Un jour à l'école, on nous a appris qu'il ne faudra guère vendre la peau d'un ours avant de l'avoir tué. J'ai également longtemps entendu mes grands-parents reprendre, en bon français, qu'«il ne faut jamais préparer la natte avant la mosquée». On a également connu et à maintes reprises ce que vaut le sursaut d'orgueil d'un lion blessé. Après tout ce qui s'est passé, après les années difficiles, même avec les titres glanés par ci et par là, l'Espérance se démène encore à la recherche d'un équilibre perdu.
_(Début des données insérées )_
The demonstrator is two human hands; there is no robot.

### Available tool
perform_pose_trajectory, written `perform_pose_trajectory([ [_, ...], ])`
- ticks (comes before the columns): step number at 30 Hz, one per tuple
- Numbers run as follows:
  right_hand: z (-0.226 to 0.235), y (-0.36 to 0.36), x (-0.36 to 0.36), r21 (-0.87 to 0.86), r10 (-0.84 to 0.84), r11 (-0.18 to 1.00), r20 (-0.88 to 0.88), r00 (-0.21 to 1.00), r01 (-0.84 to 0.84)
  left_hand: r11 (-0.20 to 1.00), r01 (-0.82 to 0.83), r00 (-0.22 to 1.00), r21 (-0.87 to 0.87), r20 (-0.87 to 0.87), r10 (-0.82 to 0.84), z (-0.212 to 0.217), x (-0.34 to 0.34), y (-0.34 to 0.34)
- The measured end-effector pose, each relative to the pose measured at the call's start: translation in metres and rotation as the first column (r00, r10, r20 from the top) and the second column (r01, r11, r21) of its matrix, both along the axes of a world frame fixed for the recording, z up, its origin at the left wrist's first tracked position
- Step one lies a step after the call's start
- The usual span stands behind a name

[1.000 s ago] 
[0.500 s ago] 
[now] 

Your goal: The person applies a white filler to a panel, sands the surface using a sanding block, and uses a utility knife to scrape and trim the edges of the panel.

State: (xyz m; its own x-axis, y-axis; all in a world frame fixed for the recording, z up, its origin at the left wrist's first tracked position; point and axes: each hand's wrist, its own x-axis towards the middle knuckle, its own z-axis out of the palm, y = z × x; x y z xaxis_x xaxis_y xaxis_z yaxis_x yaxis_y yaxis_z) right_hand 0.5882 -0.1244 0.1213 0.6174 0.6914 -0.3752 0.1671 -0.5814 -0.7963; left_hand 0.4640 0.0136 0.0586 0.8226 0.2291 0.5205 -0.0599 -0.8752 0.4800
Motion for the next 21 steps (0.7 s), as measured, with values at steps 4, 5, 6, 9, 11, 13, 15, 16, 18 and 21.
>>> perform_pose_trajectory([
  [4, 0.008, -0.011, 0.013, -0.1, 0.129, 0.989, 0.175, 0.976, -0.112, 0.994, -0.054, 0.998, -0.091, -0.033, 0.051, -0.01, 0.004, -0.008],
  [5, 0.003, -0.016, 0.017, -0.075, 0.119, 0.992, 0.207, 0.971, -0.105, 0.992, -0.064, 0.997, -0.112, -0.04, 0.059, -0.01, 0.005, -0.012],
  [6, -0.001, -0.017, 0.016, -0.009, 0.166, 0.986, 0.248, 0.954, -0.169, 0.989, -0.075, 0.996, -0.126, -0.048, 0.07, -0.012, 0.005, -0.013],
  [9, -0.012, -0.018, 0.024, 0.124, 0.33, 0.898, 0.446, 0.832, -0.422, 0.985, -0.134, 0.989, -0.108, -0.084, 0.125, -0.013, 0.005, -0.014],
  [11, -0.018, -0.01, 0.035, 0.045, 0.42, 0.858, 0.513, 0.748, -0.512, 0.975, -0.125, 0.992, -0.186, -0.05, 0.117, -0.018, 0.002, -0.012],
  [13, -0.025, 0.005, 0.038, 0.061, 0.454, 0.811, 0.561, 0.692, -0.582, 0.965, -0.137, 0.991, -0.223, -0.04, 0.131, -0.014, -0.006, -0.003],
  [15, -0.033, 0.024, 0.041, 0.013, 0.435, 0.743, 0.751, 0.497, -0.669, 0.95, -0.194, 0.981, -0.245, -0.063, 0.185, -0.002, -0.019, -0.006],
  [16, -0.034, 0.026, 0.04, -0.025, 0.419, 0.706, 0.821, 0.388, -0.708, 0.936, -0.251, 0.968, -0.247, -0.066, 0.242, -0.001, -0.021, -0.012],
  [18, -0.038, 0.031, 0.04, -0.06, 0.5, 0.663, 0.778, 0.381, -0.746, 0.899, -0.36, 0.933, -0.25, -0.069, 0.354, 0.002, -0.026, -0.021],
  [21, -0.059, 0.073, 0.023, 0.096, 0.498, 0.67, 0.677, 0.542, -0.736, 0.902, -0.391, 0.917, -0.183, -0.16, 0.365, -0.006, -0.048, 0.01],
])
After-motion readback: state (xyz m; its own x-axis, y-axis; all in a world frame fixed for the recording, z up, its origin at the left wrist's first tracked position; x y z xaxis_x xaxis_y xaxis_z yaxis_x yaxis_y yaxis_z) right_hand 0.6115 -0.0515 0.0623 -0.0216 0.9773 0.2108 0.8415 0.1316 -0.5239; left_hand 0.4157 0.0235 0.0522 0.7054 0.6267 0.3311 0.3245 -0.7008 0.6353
Nous arrivions à gagner parce qu'il s'agissait de l'Espérance et non d'une autre équipe, rien qu'à la vue du Sang et Or, les pieds se coincent, les esprits s'affolent et les bourreaux sont pointés du doigt.
Mercredi dernier et avec des gradins vides, l'équipe d'en face se croyait déjà, après à peine deux derbies gagnés, qu'elle pouvait enfin entamer une décennie de «dominance» ! Or, il fallait plus qu'une aussi ridicule chimère, et comment !
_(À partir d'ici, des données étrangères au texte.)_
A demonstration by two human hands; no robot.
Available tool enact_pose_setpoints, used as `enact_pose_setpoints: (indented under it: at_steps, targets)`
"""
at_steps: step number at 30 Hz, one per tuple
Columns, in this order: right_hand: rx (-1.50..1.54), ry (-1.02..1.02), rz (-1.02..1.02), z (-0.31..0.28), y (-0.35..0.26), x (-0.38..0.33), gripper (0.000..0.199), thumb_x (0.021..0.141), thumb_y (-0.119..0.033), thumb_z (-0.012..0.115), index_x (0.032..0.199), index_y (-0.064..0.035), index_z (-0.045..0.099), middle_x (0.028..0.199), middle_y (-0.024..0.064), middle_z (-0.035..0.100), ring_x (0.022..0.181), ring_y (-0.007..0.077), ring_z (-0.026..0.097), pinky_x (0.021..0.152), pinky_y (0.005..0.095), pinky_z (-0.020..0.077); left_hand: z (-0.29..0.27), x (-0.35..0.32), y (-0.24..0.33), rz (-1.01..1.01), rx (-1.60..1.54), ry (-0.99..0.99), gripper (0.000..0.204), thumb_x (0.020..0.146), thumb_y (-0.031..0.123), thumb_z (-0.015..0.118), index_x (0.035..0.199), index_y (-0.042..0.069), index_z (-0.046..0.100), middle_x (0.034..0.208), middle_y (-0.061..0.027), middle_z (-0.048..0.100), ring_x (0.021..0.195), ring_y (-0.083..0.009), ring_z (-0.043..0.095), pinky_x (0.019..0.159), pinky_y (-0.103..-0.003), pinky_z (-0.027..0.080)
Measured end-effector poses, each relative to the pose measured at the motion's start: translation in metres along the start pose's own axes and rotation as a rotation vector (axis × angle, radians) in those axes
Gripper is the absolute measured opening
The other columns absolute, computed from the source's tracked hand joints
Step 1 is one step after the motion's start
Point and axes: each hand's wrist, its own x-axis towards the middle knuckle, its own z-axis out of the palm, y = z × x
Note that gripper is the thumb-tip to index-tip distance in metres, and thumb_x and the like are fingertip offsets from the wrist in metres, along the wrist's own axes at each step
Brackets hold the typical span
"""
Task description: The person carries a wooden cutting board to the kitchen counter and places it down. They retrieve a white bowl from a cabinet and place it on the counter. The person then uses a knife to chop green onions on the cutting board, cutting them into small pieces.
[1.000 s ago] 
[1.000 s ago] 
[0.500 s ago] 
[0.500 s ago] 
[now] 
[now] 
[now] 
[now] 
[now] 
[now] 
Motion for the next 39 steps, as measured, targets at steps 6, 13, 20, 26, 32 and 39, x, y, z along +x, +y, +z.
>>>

Nous ne crierons pas victoire, car cette dernière n'est point nouvelle pour une Espérance, doyenne et souveraine, ayant montré aux clubs de ce beau pays comment fonder une association sportive. En fait, on essaya depuis un certain hiver 1919 de leur dessiner à chaque fois le chemin de la gloire, tout en demeurant la locomotive qui éclaircit les tunnels, les plus sombres.
Oui, nous ne voulons pas des joueurs qui viennent jeter leurs maillots après un match gagné à peine contre une équipe divisionnaire. Oui, nous voulons bien voir le jeune Chammam jouer sans complexe, avec la hargne que peut lui transmettre seulement les couleurs du maillot dont il est vêtu. Oui, pour les larmes de Moïne afin qu'il puisse comprendre ce que veut dire être capitaine de cette équipe et porter un brassard mis dans le passé au bras de monstres sacrés. La tension et l'obligation d'être chaque jour au meilleur de son niveau, c'est aussi cela appartenir à l'Espérance. Oui, nous voulons bien de cette envie de gagner pour redorer le blason et faire comprendre aux gens que les monuments demeurent toujours aussi immortels. Une victoire au derby, ce n'est point une consécration en soi, nous ne le savons que fort bien, il n'en demeure pas moins que c'est un bon tremplin pour continuer à travailler dans la sérénité, question de retrouver une couronne perdue.
Ceci n'empêche de saluer au passage un monstre, au vrai sens du terme, j'ai nommé Michaël Eneramo, qui a su rappeler qu'il y a encore des c½urs qui battent dans ce monument du parc B.